The Trump administration did not follow this recommendation. Instead, it imposed measures to hobble reliable estimation of the SCC. The earlier working group was disbanded, associated documents were withdrawn and the NAS study was ignored. Instead, changes were made to limit the SCC’s scope and the weight it gave to future generations. These changes cannot be justified by either the science or the standards deemed acceptable for benefit-cost studies.
As a result of the administration’s changes, the previous central value for the SCC – roughly $50 per ton of CO2 – was reduced by nearly 90 percent.
These changes are misguided and pernicious. They limit damages to those occurring within U.S. borders, and thus reflect a tragic misunderstanding about climate change and the U.S. national interest. CO2 emissions, primarily from the burning of fossil fuels, impact every person on the planet, regardless of the geographical location of the source. To limit current and future climate change damages, it is in the U.S. national interest not only to reduce its own emissions, but also to encourage other countries to do the same. The administration’s near-zero SCC does just the opposite, offering other countries a pretense for adopting positions that mimic those of the world’s second-largest emitter.
There are many other causes for concern. The impacts of our emissions will be felt most cruelly by the most vulnerable Americans, and by those countries least able to cope with the ensuing damages. Ignoring the needs of these individuals and countries threatens to exacerbate societal inequities at home and to create millions of environmental refugees abroad. Humanitarian crises that would burden rich and poor nations alike are the obvious consequences. Preventing these crises is both the right thing to do and in our own self-interest.
Another critical aspect of the SCC calculation is the value placed on future generations. Intergenerational equity is a contentious topic. There are reasonable debates among social scientists about what constitutes fairness in the treatment of unborn generations. Despite these disagreements, there is convergence among scholars as to what represents a plausible range of discount factors. The administration, ignoring the prudent advice of the NAS authors and other knowledgeable experts, provides no analysis of its own. It simply mandates a set of discount rates at the higher end of the spectrum, to the disadvantage of future generations.
In its assessment of the administration’s SCC procedure, the GAO uses careful diplomatic language. It writes that, “. . . the federal government may not be well positioned to ensure agencies’ future regulatory analyses are using the best available science.” Our interpretation is more direct: Ignoring the science to cook the numbers discredits the federal process for public decision-making.
The GAO recommends that a federal agency should be made responsible for addressing the NAS report, and for ensuring that the best-available science is used in calculating the SCC. Sadly, there is little expectation that this recommendation will be heeded by an administration that denies the reality and seriousness of the climate threat.
Richard Richels directed climate change research at the Electric Power Research Institute (EPRI). He served on the National Assessment Synthesis Team for the first U.S. National Climate Assessment.
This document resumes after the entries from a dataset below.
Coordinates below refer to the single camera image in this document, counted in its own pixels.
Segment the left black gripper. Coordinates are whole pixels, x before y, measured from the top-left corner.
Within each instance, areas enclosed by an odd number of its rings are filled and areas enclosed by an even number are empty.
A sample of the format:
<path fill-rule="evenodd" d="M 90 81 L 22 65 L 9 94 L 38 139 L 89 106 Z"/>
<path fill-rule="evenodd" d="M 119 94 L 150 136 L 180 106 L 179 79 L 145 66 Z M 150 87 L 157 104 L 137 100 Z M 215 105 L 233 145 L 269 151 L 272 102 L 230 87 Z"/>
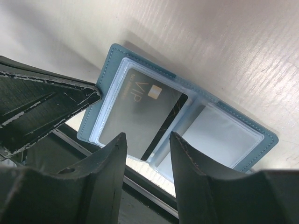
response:
<path fill-rule="evenodd" d="M 28 149 L 101 99 L 94 83 L 42 70 L 4 56 L 0 56 L 0 64 L 38 74 L 0 73 L 2 156 L 13 156 Z"/>

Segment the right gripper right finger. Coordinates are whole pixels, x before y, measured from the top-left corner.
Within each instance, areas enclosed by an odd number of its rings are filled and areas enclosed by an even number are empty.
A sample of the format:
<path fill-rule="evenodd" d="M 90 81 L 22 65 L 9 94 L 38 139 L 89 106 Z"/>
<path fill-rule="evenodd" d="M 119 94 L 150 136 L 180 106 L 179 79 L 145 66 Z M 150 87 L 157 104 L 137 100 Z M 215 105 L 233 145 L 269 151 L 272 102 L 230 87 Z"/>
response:
<path fill-rule="evenodd" d="M 170 147 L 180 223 L 298 223 L 297 170 L 242 173 L 206 156 L 175 132 Z"/>

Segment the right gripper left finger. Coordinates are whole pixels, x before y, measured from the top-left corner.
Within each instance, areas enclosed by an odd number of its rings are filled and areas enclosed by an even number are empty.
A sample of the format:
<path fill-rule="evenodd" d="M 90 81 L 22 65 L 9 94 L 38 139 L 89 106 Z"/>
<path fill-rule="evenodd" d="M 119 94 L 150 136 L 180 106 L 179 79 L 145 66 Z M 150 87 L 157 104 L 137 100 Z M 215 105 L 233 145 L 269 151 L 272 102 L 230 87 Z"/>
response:
<path fill-rule="evenodd" d="M 126 135 L 120 133 L 102 149 L 56 174 L 1 166 L 1 223 L 117 223 L 126 156 Z"/>

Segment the blue leather card holder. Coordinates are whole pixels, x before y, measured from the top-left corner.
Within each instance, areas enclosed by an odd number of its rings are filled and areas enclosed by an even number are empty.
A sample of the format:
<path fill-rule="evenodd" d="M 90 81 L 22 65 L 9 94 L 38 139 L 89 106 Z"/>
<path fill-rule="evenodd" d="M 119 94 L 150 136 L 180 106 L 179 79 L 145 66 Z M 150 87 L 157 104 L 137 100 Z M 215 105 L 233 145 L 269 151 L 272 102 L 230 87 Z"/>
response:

Henry D. Jacoby is the William F. Pounds Professor of Management, Emeritus in the M.I.T. Sloan School of Management and former co-director of the M.I.T. Joint Program on the Science and Policy of Global Change.
Gary Yohe is the Huffington Foundation Professor of Economics and Environmental Studies, Emeritus, at Wesleyan University in Connecticut. He served as convening lead author for multiple chapters and the Synthesis Report for the IPCC from 1990 through 2014 and was vice-chair of the Third US National Climate Assessment.
Ben Santer is a climate scientist and member of the U.S. National Academy of Sciences. He served as convening lead author of the climate change detection and attribution chapter of the IPCC’s Second Assessment Report and has contributed to all five IPCC assessments.